## MATERIAL FOR THIS EXERCISE
--- START ---
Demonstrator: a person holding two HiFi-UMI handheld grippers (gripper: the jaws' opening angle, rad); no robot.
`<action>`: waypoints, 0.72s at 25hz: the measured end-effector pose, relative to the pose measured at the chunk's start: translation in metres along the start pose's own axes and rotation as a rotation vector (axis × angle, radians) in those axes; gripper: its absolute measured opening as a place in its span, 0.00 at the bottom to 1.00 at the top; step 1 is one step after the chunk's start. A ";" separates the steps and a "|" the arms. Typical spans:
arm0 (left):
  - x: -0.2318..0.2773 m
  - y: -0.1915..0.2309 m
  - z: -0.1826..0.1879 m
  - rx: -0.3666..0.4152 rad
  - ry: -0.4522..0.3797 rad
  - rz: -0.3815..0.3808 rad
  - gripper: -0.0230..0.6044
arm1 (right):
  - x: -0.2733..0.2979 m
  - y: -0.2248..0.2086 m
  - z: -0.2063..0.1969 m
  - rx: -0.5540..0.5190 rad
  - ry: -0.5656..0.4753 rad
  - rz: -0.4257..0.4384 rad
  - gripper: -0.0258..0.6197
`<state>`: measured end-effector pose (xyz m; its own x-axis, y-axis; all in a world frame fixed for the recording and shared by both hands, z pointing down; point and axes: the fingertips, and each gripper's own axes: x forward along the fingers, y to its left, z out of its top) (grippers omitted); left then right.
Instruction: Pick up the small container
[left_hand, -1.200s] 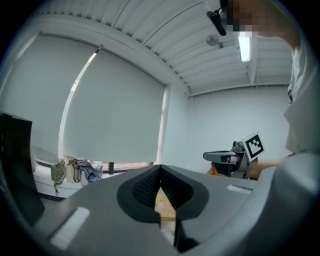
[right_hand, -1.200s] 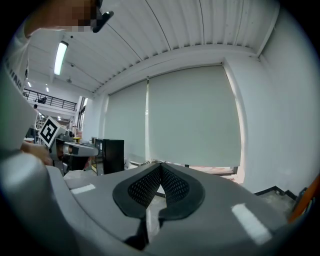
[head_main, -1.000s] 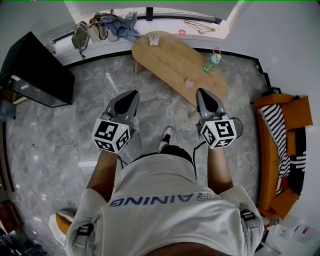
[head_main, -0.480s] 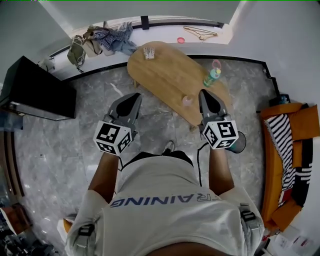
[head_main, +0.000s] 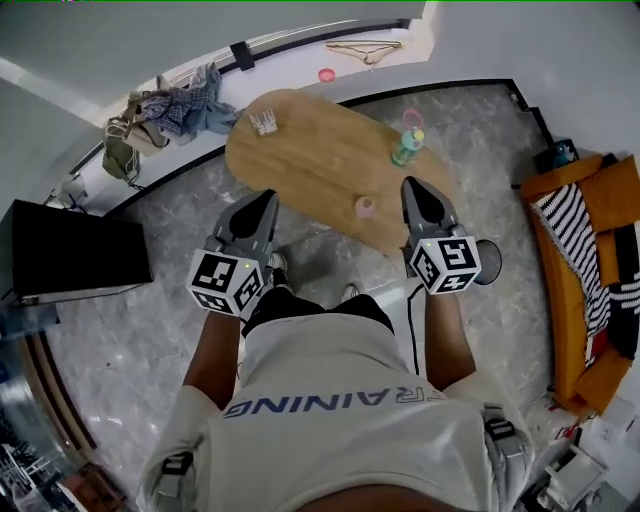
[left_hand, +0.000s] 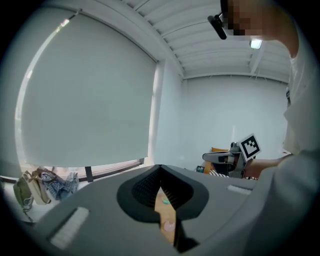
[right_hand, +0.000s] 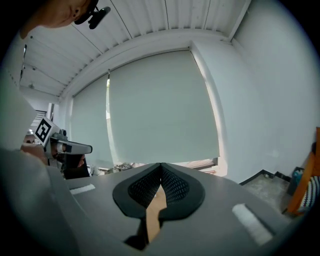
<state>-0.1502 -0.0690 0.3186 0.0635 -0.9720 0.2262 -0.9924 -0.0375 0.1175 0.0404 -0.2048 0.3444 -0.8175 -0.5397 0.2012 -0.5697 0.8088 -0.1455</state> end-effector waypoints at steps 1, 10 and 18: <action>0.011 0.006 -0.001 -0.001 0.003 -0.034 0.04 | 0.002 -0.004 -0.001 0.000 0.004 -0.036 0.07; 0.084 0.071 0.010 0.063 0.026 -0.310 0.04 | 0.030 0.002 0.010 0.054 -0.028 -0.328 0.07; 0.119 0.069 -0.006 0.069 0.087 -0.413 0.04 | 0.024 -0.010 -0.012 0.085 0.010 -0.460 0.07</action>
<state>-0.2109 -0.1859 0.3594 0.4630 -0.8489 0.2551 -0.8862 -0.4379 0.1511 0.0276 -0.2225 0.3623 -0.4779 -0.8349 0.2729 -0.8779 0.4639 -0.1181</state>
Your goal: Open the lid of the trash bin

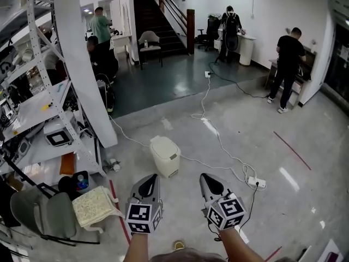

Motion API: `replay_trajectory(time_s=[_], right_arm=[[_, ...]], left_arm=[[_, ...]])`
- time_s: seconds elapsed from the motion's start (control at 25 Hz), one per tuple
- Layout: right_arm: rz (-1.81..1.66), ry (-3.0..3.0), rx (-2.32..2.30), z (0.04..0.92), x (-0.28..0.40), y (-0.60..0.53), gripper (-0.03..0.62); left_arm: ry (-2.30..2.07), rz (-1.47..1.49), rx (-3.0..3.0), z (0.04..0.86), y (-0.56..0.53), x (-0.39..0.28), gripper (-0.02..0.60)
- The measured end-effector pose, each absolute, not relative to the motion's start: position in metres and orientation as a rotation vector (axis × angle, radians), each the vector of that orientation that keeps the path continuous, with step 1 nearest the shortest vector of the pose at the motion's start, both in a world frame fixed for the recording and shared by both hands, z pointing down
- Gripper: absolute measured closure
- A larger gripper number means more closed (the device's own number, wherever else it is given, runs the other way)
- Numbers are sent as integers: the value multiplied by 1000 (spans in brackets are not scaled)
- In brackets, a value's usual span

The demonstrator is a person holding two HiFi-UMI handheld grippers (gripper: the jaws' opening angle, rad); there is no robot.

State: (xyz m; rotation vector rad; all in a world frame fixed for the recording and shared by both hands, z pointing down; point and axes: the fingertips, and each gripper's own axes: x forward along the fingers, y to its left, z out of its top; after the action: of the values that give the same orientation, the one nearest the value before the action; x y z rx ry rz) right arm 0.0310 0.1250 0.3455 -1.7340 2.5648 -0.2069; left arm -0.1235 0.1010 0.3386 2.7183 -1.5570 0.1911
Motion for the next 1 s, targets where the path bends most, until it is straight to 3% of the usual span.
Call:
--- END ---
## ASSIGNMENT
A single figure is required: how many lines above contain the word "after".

## RESPONSE BOX
2